▶ _Stored records_
┌──

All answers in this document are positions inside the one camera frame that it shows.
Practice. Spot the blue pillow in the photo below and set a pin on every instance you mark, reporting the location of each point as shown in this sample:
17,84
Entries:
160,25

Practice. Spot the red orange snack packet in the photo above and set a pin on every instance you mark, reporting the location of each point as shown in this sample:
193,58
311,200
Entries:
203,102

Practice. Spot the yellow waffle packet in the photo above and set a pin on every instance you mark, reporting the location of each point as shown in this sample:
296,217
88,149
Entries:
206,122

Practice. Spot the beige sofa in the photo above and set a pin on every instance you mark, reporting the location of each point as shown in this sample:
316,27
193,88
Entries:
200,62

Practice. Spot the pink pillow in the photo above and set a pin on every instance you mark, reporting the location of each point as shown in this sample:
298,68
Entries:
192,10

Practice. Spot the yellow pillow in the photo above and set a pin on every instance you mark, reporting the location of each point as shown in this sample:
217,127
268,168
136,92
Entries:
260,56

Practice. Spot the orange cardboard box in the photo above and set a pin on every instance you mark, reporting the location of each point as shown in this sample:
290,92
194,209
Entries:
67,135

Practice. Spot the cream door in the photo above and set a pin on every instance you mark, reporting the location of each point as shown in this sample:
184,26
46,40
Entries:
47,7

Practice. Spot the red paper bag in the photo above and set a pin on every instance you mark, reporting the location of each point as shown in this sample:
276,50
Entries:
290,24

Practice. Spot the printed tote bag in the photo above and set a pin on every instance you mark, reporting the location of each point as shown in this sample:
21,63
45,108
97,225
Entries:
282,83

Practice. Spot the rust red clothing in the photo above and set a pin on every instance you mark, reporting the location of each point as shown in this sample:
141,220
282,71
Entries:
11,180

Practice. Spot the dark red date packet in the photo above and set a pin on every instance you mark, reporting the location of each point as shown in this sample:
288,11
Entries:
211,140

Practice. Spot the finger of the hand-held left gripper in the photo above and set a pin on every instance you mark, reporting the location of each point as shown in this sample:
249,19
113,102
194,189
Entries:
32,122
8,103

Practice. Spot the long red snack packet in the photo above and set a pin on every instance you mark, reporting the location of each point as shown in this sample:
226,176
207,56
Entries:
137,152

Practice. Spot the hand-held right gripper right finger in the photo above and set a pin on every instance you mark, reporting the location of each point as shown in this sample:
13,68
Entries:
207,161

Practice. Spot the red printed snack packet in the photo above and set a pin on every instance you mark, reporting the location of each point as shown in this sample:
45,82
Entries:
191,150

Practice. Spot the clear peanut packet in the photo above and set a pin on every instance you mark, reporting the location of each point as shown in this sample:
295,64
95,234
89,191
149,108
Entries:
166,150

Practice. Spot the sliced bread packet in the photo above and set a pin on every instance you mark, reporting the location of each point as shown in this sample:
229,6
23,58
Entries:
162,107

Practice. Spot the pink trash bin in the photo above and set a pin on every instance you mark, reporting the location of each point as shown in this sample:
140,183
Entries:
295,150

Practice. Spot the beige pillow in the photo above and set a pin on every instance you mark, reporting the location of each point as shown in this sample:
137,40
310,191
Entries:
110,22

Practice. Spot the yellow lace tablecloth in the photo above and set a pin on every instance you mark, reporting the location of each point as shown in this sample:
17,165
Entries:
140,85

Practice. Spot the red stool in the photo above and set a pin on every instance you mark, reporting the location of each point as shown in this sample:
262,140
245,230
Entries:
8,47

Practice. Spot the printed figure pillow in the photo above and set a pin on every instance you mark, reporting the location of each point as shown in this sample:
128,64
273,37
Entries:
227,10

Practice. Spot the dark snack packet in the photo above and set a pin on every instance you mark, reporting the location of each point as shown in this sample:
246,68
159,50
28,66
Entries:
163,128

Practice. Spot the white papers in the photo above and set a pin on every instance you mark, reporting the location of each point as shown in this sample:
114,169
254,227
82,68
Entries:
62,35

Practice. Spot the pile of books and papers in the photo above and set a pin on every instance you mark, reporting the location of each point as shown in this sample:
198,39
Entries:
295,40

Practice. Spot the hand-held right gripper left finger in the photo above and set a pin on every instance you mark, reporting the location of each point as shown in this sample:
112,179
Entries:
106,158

└──
┌──

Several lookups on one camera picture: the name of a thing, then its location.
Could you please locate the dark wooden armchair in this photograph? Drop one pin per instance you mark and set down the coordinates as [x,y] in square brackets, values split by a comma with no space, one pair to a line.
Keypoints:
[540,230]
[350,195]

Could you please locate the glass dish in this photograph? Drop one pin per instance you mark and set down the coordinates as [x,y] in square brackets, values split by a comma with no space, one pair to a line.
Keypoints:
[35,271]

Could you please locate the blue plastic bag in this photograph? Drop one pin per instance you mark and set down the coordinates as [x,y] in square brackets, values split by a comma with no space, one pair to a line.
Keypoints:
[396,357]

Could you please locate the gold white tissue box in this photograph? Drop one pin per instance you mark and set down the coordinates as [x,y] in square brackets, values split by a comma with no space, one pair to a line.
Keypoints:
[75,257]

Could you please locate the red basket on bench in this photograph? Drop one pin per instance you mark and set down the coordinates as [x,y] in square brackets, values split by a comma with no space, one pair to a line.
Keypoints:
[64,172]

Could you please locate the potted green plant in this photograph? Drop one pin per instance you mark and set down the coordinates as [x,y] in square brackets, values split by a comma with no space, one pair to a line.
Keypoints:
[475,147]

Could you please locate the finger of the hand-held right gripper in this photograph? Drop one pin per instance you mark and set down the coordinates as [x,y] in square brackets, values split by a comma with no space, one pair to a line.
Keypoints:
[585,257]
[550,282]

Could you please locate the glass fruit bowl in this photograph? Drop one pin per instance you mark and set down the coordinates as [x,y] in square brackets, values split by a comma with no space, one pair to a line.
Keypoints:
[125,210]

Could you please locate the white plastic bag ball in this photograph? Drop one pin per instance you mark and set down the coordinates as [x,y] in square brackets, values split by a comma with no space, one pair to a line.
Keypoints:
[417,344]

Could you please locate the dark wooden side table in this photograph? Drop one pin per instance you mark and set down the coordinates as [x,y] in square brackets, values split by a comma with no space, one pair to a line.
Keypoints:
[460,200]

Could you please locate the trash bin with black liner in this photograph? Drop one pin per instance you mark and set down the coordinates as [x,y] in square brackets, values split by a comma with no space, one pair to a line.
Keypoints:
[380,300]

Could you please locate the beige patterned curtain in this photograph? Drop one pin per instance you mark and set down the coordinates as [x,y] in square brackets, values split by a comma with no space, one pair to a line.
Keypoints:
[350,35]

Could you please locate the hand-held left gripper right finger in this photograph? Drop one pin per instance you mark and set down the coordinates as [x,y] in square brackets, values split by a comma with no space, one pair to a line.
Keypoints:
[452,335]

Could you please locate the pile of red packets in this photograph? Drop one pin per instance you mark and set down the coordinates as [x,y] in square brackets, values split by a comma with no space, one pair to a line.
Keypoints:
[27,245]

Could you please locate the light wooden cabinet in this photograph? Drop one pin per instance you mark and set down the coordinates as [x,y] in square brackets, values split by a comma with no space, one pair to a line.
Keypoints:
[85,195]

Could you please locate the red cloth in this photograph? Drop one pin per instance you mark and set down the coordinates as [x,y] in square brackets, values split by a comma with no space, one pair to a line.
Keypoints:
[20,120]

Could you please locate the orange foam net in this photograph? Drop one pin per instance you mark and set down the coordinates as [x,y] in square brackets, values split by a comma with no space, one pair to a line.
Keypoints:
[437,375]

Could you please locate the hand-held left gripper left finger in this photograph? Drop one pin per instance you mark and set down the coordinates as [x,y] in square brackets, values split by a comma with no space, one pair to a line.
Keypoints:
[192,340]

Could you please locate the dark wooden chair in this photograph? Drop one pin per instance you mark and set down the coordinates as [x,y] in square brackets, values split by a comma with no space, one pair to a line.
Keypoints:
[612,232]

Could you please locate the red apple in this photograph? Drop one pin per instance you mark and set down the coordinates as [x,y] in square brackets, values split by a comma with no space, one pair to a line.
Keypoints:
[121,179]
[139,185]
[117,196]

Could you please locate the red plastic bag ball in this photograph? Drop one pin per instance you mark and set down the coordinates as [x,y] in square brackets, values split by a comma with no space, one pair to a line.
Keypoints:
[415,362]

└──

▶ _What to produce_
Among the entries above, determine how many lines hold the string "camera" and report that number alone.

▶ _Task answer_
2